### Information supplied

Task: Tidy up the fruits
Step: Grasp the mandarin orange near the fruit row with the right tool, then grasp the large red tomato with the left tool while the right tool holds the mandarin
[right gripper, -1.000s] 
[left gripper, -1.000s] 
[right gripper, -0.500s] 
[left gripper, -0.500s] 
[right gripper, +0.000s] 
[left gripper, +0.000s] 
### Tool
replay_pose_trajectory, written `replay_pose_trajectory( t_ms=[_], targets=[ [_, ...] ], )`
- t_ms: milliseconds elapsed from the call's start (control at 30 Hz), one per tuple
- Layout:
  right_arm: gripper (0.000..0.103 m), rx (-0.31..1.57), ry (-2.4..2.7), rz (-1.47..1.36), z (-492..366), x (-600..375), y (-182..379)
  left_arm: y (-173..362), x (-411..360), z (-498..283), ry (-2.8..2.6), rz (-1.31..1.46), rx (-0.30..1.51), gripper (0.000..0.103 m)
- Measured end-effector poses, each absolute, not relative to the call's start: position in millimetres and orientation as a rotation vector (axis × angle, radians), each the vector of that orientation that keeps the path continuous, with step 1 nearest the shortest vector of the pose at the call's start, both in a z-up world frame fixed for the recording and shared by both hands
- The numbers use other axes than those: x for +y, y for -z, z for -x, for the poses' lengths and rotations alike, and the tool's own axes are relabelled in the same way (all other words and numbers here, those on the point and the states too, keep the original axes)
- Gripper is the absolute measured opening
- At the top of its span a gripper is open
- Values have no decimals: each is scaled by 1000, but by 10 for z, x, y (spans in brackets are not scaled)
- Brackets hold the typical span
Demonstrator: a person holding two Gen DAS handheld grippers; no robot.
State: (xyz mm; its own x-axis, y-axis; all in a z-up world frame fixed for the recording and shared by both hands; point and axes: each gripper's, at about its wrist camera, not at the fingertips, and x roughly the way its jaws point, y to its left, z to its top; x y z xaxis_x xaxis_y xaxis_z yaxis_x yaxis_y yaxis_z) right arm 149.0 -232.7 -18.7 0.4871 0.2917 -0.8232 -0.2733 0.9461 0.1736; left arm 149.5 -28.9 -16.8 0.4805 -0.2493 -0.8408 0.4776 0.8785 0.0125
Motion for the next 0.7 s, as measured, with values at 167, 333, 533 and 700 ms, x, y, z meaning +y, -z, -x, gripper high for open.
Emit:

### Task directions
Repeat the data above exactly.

### Solved exercise
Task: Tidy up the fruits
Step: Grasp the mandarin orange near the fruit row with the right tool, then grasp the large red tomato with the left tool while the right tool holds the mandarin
[right gripper, -1.000s] 
[left gripper, -1.000s] 
[right gripper, -0.500s] 
[left gripper, -0.500s] 
[right gripper, +0.000s] 
[left gripper, +0.000s] 
### Tool
replay_pose_trajectory, written `replay_pose_trajectory( t_ms=[_], targets=[ [_, ...] ], )`
- t_ms: milliseconds elapsed from the call's start (control at 30 Hz), one per tuple
- Layout:
  right_arm: gripper (0.000..0.103 m), rx (-0.31..1.57), ry (-2.4..2.7), rz (-1.47..1.36), z (-492..366), x (-600..375), y (-182..379)
  left_arm: y (-173..362), x (-411..360), z (-498..283), ry (-2.8..2.6), rz (-1.31..1.46), rx (-0.30..1.51), gripper (0.000..0.103 m)
- Measured end-effector poses, each absolute, not relative to the call's start: position in millimetres and orientation as a rotation vector (axis × angle, radians), each the vector of that orientation that keeps the path continuous, with step 1 nearest the shortest vector of the pose at the call's start, both in a z-up world frame fixed for the recording and shared by both hands
- The numbers use other axes than those: x for +y, y for -z, z for -x, for the poses' lengths and rotations alike, and the tool's own axes are relabelled in the same way (all other words and numbers here, those on the point and the states too, keep the original axes)
- Gripper is the absolute measured opening
- At the top of its span a gripper is open
- Values have no decimals: each is scaled by 1000, but by 10 for z, x, y (spans in brackets are not scaled)
- Brackets hold the typical span
Demonstrator: a person holding two Gen DAS handheld grippers; no robot.
State: (xyz mm; its own x-axis, y-axis; all in a z-up world frame fixed for the recording and shared by both hands; point and axes: each gripper's, at about its wrist camera, not at the fingertips, and x roughly the way its jaws point, y to its left, z to its top; x y z xaxis_x xaxis_y xaxis_z yaxis_x yaxis_y yaxis_z) right arm 149.0 -232.7 -18.7 0.4871 0.2917 -0.8232 -0.2733 0.9461 0.1736; left arm 149.5 -28.9 -16.8 0.4805 -0.2493 -0.8408 0.4776 0.8785 0.0125
Motion for the next 0.7 s, as measured, with values at 167, 333, 533 and 700 ms, x, y, z meaning +y, -z, -x, gripper high for open.
Emit:

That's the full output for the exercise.